Durable Workflows and Infrastructure [41:15]
- AI agentic systems break many rules of the traditional 12-factor app manifesto (e.g., statefulness, configuration management).
- Traditional microservices are a poor fit for deploying AI.
- Durable workflows (like Temporal) are recommended as they handle retries, timeouts, and checkpointing, separating orchestration from side effects, which is well-suited for AI systems.
So I stumbled upon the uh something that's becoming more and more popular durable workflows.
The Need for Better AI Platforms [45:18]
- Building AI products currently requires overly complex architectures, even for smaller user bases (e.g., 10,000 users).

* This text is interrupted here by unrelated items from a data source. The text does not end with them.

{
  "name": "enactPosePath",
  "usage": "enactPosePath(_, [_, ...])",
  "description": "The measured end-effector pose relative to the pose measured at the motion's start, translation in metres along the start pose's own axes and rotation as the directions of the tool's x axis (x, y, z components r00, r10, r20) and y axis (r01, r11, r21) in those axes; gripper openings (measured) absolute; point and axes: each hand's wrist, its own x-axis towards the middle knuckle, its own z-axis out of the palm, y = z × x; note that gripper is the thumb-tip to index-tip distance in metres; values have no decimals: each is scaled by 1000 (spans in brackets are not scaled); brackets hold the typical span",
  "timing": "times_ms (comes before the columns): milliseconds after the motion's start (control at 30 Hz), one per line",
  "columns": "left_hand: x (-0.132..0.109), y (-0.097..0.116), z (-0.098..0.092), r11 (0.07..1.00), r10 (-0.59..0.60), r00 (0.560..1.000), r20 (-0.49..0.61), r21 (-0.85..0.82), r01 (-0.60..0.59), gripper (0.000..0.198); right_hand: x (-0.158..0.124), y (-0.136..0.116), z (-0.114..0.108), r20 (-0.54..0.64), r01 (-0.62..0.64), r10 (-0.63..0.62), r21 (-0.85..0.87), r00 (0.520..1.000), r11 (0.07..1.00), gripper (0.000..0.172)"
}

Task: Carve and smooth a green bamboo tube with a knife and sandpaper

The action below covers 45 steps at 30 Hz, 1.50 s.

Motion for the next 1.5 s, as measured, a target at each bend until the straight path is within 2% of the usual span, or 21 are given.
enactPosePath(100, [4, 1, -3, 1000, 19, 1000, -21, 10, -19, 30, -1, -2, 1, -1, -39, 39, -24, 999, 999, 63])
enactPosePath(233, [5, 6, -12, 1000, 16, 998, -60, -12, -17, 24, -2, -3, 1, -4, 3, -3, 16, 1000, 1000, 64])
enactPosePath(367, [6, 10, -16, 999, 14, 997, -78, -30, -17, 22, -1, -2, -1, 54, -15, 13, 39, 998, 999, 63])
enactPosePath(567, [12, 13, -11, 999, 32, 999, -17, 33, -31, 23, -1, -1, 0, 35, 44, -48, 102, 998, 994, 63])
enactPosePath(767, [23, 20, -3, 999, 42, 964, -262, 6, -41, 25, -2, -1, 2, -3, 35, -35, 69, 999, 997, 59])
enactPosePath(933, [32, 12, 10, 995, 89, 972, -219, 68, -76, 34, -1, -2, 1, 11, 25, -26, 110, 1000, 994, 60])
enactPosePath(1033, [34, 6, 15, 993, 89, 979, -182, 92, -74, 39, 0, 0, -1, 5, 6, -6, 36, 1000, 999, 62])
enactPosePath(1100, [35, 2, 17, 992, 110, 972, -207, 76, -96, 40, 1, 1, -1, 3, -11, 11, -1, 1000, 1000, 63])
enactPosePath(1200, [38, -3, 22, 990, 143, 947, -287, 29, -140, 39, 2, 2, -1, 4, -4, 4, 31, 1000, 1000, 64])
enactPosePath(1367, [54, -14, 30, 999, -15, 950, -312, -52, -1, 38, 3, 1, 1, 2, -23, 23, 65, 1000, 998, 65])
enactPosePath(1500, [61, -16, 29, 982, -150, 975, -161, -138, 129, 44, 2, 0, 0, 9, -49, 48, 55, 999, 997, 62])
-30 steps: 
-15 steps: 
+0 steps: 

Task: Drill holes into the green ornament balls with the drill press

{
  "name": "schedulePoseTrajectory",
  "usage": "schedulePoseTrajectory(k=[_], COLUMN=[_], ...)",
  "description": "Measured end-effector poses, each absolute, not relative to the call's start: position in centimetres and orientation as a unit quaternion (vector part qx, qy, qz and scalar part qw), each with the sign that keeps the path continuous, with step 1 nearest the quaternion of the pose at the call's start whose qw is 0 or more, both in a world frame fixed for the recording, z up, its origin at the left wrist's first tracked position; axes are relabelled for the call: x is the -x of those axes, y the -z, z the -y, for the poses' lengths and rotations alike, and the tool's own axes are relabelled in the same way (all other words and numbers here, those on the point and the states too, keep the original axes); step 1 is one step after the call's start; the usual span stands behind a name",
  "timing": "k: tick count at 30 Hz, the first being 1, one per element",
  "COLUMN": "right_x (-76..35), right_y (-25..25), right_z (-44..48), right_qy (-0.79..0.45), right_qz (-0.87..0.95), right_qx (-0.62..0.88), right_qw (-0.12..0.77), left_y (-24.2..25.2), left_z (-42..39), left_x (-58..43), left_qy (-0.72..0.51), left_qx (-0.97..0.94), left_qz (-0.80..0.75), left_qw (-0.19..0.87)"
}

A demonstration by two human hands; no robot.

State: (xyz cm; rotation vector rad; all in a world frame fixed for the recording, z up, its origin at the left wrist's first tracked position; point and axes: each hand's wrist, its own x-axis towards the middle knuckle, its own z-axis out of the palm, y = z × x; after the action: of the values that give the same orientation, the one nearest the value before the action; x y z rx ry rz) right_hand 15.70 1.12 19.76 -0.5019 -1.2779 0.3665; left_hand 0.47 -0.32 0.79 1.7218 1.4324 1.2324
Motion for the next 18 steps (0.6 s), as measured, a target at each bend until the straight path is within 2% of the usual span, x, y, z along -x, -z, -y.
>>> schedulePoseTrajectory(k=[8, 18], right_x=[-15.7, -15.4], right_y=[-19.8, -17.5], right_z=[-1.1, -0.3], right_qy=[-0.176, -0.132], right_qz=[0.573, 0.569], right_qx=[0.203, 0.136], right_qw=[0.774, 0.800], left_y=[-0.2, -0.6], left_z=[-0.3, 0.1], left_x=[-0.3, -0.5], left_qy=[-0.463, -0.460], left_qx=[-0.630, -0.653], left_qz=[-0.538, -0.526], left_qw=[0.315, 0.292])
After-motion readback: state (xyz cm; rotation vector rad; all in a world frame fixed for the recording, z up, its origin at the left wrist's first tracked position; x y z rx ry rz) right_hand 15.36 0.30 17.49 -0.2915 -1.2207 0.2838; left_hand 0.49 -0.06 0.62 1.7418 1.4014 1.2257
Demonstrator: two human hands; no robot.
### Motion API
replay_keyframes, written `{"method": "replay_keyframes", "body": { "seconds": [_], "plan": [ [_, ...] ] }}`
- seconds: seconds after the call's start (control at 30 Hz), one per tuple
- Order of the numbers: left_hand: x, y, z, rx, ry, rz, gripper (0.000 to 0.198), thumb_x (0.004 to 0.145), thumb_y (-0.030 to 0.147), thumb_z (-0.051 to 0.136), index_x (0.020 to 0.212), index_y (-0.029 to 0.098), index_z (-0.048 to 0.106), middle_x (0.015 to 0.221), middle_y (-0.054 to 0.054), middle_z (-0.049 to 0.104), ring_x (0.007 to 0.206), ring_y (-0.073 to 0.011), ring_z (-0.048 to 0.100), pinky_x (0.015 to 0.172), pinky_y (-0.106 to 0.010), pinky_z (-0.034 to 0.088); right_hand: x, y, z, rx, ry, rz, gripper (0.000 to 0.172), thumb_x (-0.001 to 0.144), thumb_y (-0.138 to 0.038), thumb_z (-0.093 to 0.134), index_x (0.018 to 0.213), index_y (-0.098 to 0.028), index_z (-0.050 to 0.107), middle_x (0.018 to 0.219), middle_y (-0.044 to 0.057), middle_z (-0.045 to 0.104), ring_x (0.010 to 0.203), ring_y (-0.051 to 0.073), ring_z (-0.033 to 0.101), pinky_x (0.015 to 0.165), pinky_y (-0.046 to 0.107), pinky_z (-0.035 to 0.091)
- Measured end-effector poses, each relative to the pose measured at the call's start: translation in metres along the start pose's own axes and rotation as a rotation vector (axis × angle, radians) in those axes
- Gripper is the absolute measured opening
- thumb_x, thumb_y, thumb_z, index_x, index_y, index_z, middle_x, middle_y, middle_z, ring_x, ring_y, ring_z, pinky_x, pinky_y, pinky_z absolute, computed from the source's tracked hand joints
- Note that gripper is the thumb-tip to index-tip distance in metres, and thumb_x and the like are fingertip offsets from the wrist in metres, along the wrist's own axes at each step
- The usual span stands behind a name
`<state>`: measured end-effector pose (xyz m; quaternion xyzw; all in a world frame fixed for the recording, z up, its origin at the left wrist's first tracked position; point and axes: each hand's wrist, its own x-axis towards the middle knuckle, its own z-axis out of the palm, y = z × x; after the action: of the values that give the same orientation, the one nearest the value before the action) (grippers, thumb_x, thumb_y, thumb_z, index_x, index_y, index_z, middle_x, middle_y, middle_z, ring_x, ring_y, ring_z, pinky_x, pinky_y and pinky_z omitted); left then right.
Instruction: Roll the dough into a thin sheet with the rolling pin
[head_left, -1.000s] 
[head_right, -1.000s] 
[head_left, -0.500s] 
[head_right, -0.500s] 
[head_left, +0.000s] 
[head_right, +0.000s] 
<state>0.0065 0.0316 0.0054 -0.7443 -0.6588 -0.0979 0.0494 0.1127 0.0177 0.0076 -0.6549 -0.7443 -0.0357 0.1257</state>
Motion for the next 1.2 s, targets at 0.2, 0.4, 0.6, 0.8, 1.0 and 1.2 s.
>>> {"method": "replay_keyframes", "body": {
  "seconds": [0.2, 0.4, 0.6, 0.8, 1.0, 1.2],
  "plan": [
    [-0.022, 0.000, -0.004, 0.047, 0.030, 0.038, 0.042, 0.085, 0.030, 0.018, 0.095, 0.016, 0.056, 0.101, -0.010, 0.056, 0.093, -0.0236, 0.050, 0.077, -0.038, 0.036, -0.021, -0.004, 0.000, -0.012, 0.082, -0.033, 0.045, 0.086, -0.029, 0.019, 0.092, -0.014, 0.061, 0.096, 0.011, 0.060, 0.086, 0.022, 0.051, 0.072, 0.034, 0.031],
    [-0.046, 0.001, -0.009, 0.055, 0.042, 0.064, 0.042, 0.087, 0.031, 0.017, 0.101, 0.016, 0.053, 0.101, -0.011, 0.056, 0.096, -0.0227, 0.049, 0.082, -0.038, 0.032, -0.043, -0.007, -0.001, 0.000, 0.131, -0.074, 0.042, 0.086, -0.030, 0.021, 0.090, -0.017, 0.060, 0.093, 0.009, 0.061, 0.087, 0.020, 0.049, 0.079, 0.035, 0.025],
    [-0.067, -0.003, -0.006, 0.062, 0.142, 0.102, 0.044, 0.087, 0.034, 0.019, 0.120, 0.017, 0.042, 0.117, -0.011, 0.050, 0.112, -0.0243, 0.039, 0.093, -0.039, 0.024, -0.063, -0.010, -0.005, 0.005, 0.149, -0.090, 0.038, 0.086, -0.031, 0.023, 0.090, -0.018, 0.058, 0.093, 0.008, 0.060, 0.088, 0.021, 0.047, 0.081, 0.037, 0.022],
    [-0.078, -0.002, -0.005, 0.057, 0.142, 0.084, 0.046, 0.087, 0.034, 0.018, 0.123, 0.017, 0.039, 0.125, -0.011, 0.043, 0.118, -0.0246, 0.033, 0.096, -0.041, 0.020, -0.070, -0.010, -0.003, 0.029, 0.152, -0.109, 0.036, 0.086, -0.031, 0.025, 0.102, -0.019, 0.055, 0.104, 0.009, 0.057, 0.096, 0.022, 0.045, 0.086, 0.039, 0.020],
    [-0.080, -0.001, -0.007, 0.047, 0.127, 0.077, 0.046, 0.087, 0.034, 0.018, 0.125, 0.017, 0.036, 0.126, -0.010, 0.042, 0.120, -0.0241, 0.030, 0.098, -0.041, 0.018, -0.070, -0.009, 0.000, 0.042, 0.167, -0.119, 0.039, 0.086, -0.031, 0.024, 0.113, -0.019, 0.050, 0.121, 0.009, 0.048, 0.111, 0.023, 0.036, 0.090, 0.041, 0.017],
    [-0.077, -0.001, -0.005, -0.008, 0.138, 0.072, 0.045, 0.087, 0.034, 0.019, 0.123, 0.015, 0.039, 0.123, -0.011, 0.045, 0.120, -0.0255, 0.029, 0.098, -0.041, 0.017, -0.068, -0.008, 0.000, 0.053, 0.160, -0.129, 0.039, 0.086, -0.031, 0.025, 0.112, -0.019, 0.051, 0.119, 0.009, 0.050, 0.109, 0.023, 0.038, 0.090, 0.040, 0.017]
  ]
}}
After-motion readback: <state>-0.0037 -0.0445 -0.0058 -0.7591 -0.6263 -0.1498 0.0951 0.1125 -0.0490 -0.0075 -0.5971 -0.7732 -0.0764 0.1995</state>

- Existing platforms are not fully developed for AI product building, necessitating reinvention of common patterns.
- The speaker hopes for better platforms in the future, otherwise, AI's potential in productivity will be limited.
What I'm trying to say is that we definitely need better platforms.
Conclusion: Applying Software Engineering Principles [46:49]
- There's a lot of hype and semantic confusion in the AI space, but the core concepts are not drastically different from established software engineering.
- The speaker advises using software engineering brains, finding parallels, and not treating AI as something entirely alien, similar to the adoption of NoSQL databases.
- The industry lacks technical content based on actual experience, unlike the cloud-native era, making it important to rely on fundamental engineering principles.
But what I've observed building products around this for going on three years now is that outside the box is really not that different from the concepts we always had in software engineering.